§ Action item
Reproduce exactly the lines beginning with the line that contains "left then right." and ending at the final line of the material below.

§ Data section
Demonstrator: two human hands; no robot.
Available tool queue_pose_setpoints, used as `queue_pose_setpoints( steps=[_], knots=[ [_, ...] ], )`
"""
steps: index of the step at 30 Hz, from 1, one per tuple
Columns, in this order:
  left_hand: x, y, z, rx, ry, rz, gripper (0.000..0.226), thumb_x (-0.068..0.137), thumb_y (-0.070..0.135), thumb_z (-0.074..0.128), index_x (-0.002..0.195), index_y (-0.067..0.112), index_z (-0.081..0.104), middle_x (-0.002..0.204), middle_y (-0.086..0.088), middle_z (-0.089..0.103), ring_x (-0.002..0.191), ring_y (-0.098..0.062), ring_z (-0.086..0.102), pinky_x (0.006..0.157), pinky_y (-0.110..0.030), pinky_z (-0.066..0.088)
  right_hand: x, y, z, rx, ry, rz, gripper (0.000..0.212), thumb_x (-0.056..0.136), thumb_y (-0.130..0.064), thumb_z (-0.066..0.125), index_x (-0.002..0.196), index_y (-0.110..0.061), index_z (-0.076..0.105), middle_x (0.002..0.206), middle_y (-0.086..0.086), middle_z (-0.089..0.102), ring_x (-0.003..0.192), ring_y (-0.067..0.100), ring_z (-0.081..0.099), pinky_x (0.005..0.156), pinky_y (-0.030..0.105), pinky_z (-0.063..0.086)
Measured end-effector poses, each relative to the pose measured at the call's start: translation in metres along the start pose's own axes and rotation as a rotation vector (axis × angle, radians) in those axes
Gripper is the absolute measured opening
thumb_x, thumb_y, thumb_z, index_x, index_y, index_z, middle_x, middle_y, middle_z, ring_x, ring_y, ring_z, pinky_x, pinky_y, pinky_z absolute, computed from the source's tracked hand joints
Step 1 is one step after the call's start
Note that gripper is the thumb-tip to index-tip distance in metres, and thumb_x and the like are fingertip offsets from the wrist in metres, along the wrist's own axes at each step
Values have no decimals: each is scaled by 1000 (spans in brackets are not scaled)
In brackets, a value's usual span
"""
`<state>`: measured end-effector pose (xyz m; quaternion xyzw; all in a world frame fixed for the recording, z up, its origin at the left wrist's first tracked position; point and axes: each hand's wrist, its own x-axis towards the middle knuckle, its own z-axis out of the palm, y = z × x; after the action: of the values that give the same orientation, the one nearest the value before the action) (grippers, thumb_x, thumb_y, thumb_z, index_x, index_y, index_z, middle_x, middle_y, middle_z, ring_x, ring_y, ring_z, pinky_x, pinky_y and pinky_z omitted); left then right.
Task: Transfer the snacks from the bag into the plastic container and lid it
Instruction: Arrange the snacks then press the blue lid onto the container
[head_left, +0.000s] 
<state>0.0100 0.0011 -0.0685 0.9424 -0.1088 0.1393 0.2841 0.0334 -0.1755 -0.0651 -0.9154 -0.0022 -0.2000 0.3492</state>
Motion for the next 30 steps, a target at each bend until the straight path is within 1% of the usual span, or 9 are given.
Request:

§ Your response
`<state>`: measured end-effector pose (xyz m; quaternion xyzw; all in a world frame fixed for the recording, z up, its origin at the left wrist's first tracked position; point and axes: each hand's wrist, its own x-axis towards the middle knuckle, its own z-axis out of the palm, y = z × x; after the action: of the values that give the same orientation, the one nearest the value before the action) (grippers, thumb_x, thumb_y, thumb_z, index_x, index_y, index_z, middle_x, middle_y, middle_z, ring_x, ring_y, ring_z, pinky_x, pinky_y and pinky_z omitted); left then right.
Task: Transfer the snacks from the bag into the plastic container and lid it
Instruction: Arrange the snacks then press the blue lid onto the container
[head_left, +0.000s] 
<state>0.0100 0.0011 -0.0685 0.9424 -0.1088 0.1393 0.2841 0.0334 -0.1755 -0.0651 -0.9154 -0.0022 -0.2000 0.3492</state>
Motion for the next 30 steps, a target at each bend until the straight path is within 1% of the usual span, or 9 are given.
Request:

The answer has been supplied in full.